↓↓↓
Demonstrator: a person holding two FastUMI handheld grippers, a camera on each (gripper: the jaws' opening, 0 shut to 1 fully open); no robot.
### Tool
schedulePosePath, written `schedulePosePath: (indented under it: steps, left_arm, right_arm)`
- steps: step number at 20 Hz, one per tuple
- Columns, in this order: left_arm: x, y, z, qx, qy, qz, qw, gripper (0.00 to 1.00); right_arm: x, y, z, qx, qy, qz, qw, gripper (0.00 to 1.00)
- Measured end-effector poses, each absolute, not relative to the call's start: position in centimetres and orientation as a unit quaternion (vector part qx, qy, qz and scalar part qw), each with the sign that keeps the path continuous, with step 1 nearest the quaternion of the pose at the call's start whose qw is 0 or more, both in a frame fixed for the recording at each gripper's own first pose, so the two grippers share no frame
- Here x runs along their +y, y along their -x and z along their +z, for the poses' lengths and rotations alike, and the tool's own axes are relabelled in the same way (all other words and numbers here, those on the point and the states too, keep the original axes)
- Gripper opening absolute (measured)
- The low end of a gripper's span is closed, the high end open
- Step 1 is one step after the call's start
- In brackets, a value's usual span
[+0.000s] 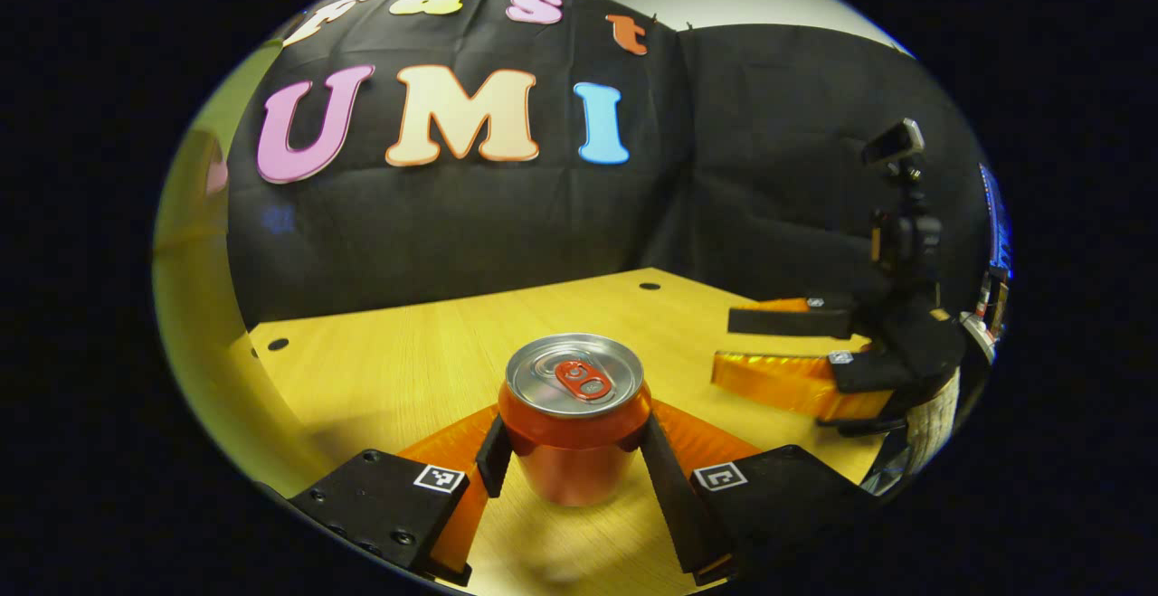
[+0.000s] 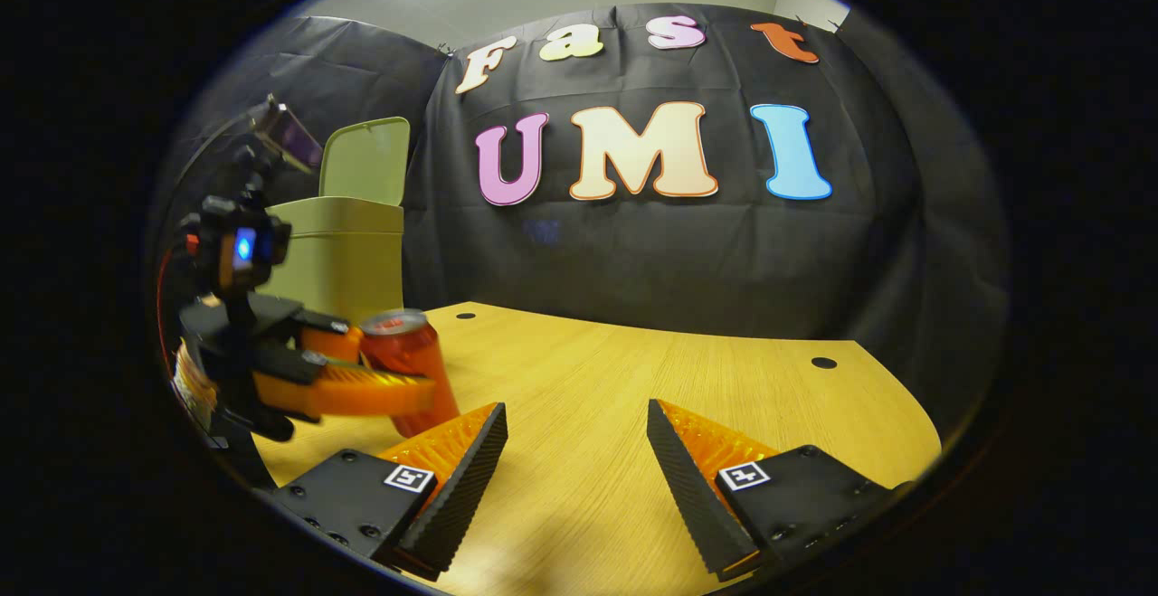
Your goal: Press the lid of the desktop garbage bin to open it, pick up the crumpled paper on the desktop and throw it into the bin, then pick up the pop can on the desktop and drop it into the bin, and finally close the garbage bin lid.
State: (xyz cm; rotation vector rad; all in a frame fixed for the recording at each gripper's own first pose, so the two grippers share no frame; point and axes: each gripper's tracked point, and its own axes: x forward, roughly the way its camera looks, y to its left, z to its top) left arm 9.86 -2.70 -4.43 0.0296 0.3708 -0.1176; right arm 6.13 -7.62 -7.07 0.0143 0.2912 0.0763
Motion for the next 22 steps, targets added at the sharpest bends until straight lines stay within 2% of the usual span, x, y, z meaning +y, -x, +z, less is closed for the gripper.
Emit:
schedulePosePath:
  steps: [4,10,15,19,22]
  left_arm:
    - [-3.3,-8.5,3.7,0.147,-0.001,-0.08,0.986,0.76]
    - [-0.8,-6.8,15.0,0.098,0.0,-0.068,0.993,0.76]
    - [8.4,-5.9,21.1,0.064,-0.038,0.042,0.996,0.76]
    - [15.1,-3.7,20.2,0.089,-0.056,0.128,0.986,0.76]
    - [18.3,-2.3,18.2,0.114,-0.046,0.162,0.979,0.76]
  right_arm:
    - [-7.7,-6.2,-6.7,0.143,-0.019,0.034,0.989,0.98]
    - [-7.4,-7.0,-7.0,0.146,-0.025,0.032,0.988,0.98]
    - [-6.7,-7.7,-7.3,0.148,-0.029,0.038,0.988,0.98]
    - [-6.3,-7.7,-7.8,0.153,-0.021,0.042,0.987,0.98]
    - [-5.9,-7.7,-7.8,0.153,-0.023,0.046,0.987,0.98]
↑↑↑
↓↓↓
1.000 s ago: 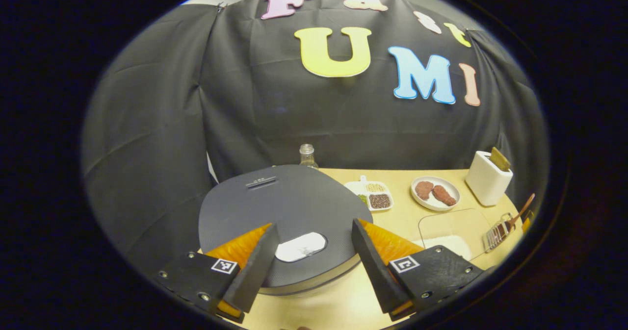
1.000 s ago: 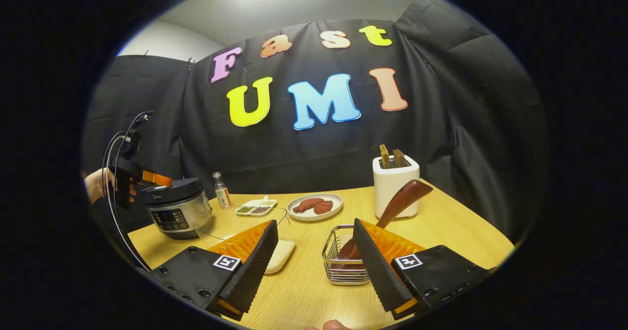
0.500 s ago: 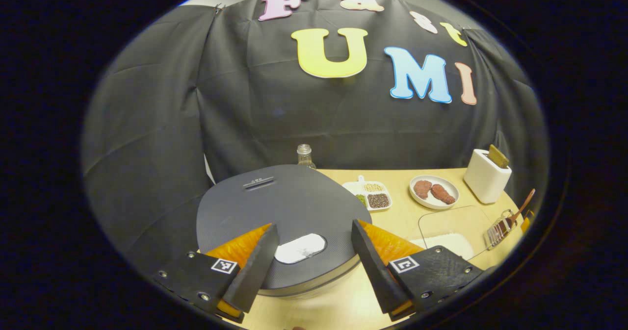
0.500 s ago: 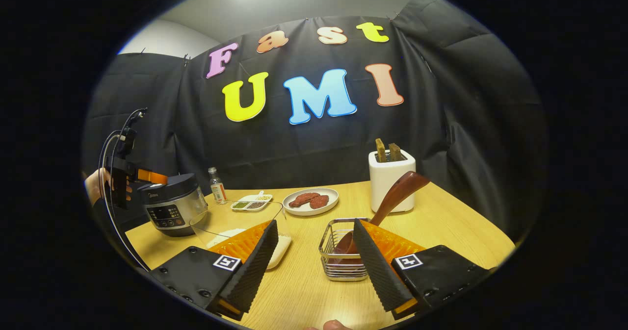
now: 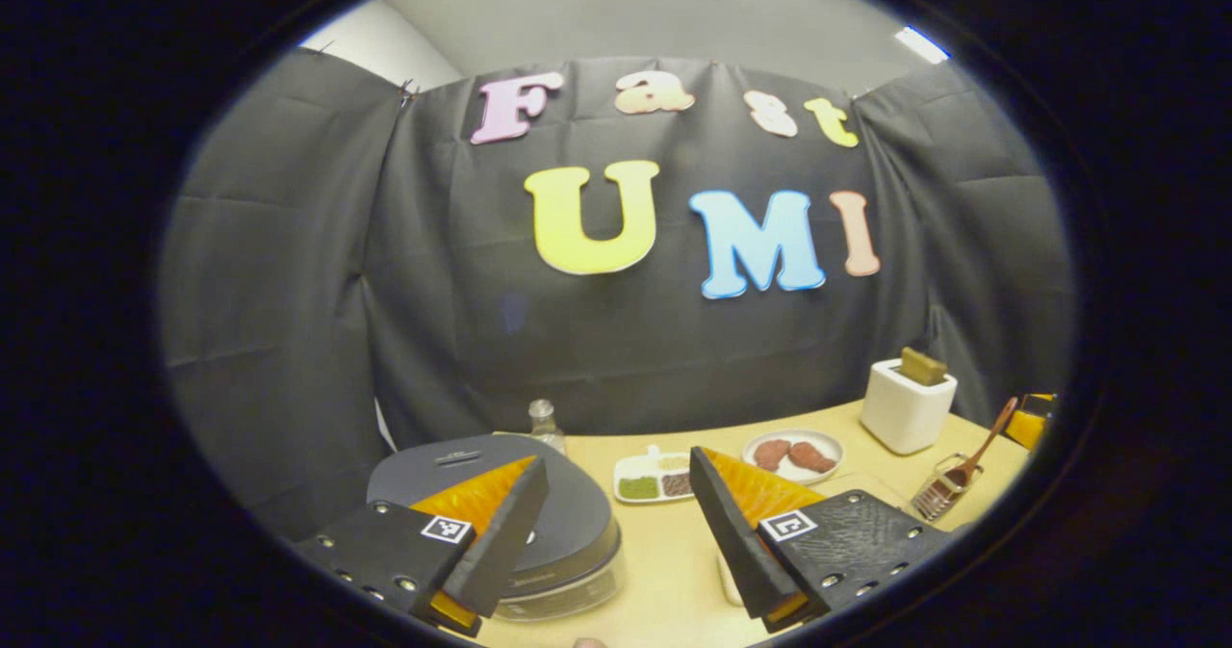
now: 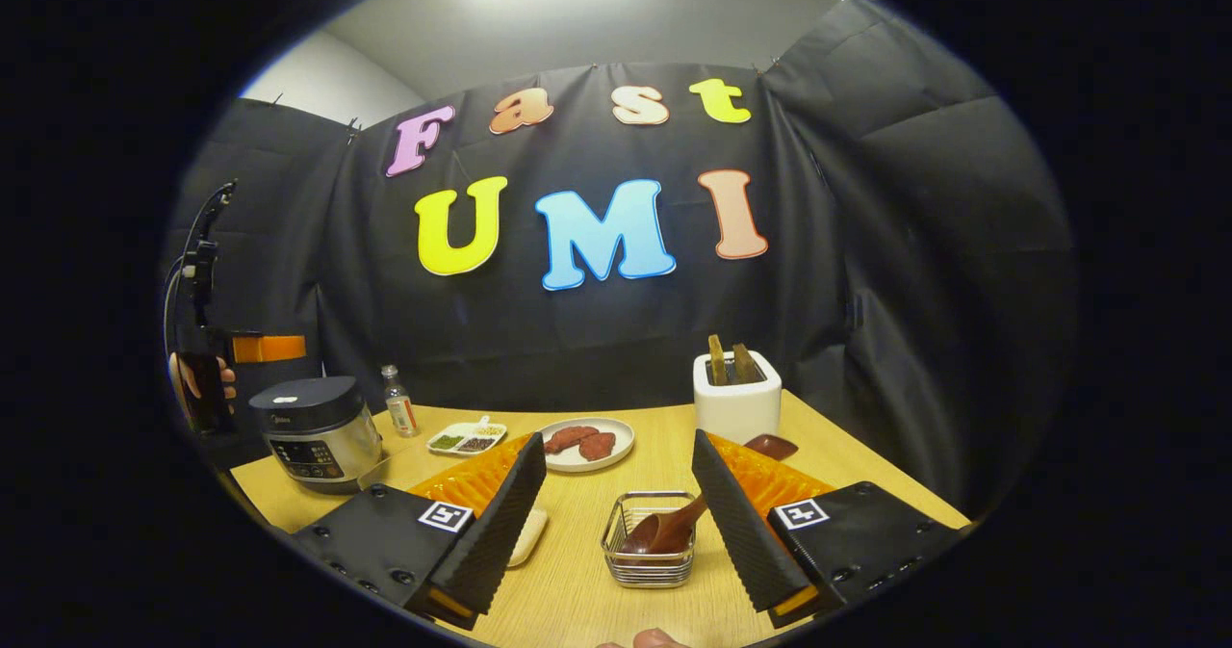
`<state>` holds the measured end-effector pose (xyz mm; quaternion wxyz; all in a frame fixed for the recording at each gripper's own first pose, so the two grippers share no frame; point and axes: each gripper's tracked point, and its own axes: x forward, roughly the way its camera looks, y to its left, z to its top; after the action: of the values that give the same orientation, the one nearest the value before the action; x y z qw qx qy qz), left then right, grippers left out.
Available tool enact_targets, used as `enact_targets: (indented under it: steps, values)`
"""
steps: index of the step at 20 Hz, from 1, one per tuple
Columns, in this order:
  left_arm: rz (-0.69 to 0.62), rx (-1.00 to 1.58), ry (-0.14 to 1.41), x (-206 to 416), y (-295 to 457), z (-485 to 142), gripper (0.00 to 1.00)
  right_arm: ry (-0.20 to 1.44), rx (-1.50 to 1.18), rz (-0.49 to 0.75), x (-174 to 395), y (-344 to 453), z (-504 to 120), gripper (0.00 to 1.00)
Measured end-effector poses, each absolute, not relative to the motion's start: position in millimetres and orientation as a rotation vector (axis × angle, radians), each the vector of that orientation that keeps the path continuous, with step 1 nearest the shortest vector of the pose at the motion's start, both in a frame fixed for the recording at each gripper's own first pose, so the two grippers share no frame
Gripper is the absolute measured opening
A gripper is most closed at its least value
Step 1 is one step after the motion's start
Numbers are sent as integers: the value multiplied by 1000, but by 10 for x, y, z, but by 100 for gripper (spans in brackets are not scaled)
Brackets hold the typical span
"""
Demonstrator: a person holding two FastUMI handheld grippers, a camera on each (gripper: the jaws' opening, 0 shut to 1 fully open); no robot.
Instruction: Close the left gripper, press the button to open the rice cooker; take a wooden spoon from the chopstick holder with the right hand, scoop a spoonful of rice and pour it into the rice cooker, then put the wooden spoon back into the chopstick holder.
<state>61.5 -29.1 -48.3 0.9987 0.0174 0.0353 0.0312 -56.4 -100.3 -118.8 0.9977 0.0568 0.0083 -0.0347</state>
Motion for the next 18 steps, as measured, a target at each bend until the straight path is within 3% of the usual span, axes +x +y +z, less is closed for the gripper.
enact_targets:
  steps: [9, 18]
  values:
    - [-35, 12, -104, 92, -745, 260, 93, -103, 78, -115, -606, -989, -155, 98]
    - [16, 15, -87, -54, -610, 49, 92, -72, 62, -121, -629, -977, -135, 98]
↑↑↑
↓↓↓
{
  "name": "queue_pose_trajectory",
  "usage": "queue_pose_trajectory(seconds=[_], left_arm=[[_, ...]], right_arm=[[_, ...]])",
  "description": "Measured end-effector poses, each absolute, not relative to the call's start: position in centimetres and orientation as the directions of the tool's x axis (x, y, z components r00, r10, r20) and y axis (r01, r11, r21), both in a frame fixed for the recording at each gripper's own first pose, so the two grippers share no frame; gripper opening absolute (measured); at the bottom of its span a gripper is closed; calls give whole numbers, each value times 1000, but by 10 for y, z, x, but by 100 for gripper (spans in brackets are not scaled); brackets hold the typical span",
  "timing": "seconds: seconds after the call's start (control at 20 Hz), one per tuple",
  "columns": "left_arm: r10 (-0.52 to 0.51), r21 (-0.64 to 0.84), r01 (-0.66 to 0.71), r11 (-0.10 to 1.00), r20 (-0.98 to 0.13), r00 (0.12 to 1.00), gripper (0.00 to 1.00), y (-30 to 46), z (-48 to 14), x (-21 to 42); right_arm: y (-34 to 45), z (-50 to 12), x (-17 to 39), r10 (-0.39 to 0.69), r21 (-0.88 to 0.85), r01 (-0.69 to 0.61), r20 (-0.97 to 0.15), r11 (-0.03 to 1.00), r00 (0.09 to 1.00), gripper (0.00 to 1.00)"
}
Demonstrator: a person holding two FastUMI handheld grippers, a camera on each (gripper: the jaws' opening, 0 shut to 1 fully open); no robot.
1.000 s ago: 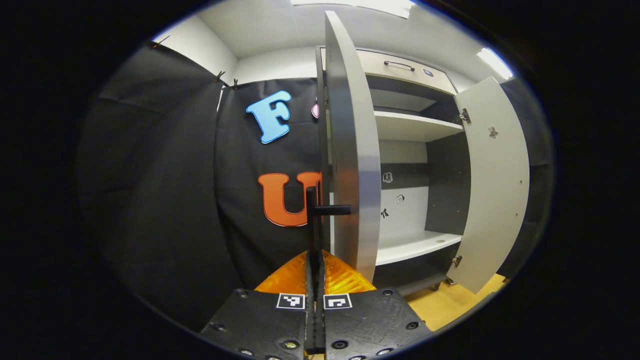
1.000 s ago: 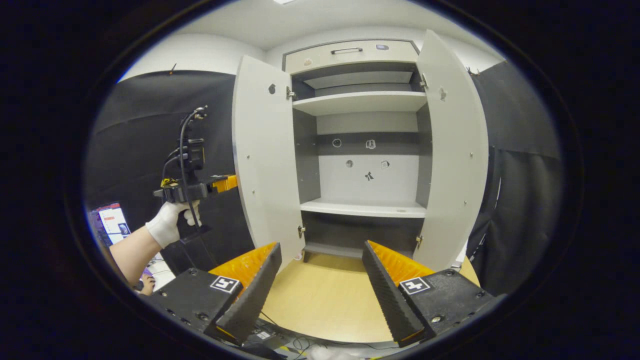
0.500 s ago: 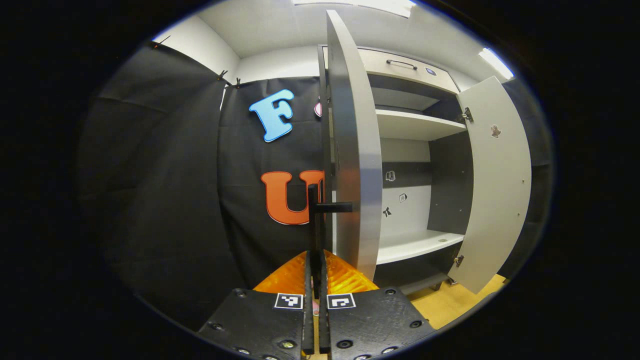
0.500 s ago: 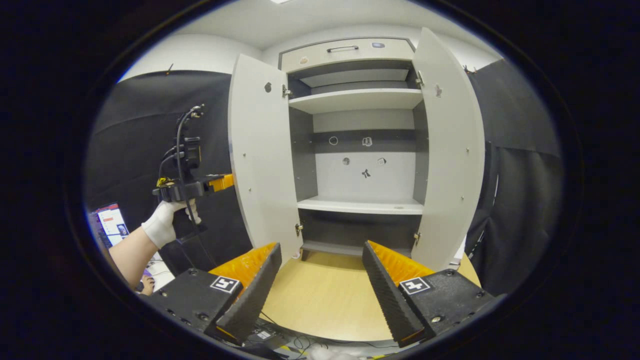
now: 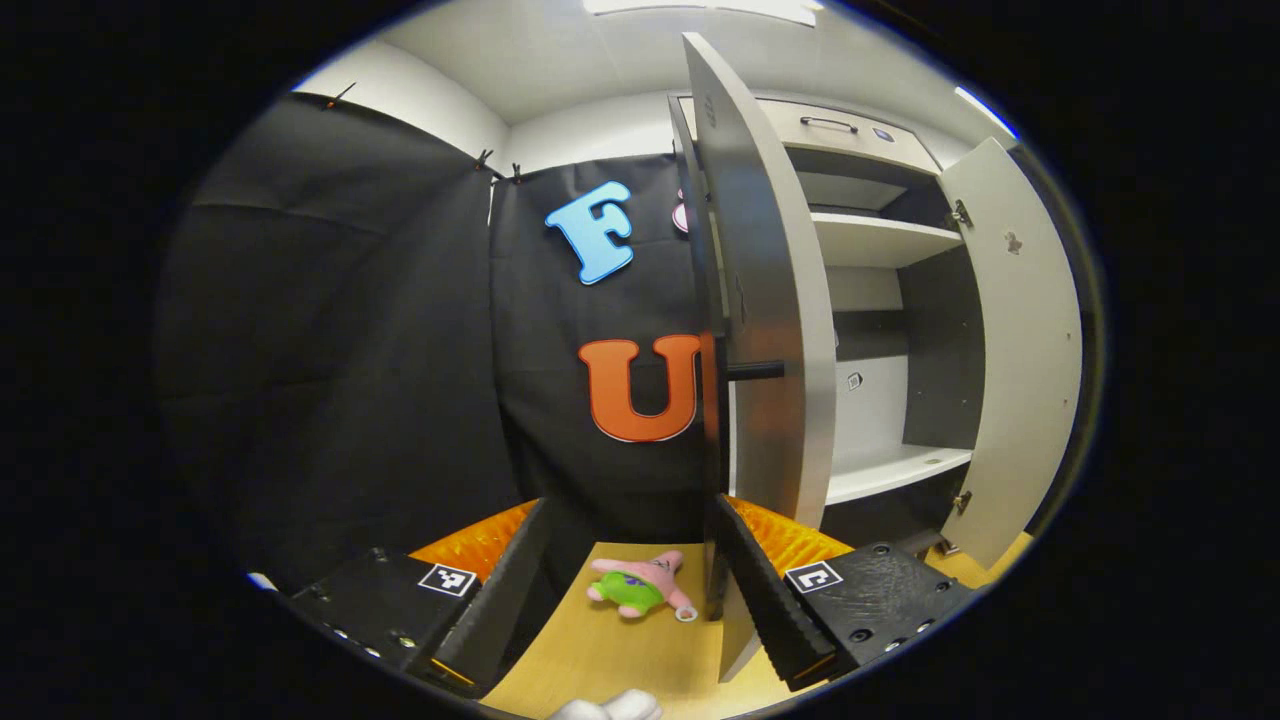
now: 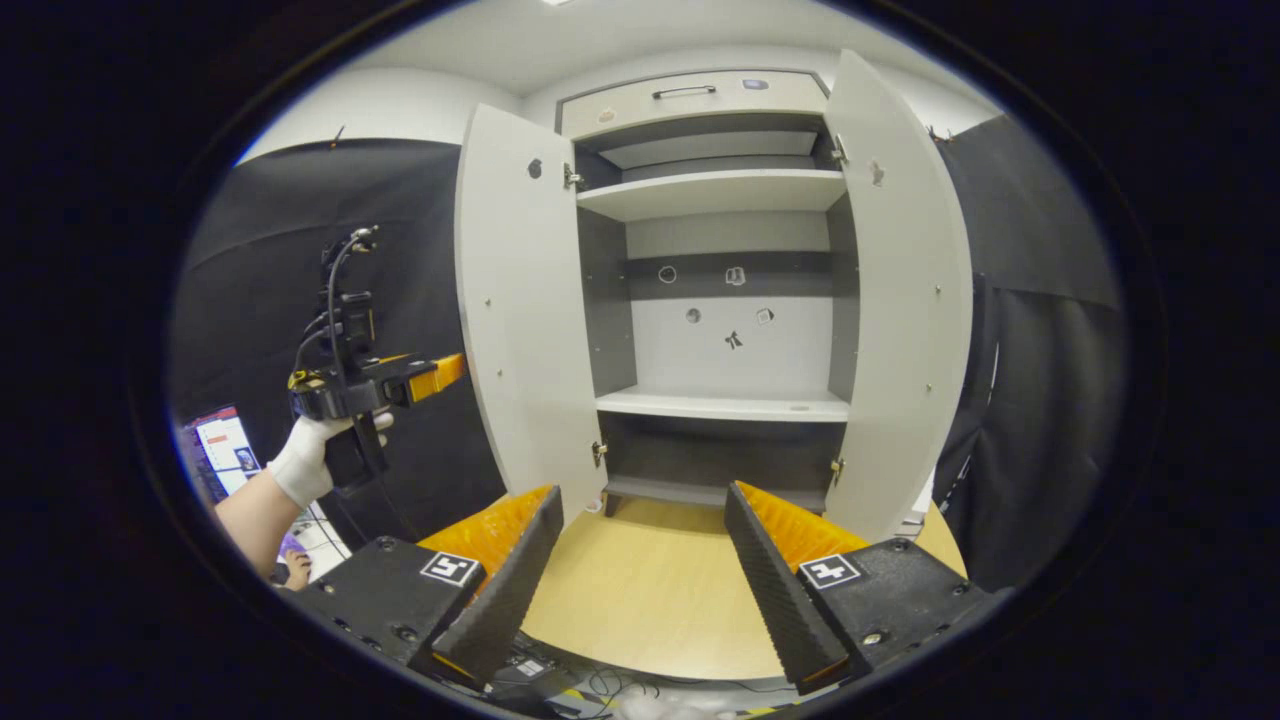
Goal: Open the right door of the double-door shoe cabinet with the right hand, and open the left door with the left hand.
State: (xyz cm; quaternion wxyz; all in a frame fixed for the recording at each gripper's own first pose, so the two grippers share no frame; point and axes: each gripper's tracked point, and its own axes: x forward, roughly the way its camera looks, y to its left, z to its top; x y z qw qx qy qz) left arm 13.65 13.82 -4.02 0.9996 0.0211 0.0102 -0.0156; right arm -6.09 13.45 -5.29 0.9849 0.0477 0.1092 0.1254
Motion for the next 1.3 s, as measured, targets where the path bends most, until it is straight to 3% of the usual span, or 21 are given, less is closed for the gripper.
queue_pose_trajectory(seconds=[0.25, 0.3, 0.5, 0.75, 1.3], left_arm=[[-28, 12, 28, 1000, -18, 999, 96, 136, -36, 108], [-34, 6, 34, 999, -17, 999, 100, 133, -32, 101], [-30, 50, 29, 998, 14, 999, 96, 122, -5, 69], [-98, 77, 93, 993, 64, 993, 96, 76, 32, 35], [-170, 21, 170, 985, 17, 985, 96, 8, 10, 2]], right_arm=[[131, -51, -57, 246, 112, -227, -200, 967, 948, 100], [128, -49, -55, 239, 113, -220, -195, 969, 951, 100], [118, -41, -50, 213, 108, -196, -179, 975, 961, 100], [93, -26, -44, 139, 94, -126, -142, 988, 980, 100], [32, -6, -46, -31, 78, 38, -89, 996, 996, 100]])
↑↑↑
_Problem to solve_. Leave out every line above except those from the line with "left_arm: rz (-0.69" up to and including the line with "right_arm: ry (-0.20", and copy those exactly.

_Output below_.
  left_arm: rz (-0.69 to 0.62), rx (-1.00 to 1.58), ry (-0.14 to 1.41), x (-206 to 416), y (-295 to 457), z (-485 to 142), gripper (0.00 to 1.00)
  right_arm: ry (-0.20 to 1.44), rx (-1.50 to 1.18), rz (-0.49 to 0.75), x (-174 to 395), y (-344 to 453), z (-504 to 120), gripper (0.00 to 1.00)

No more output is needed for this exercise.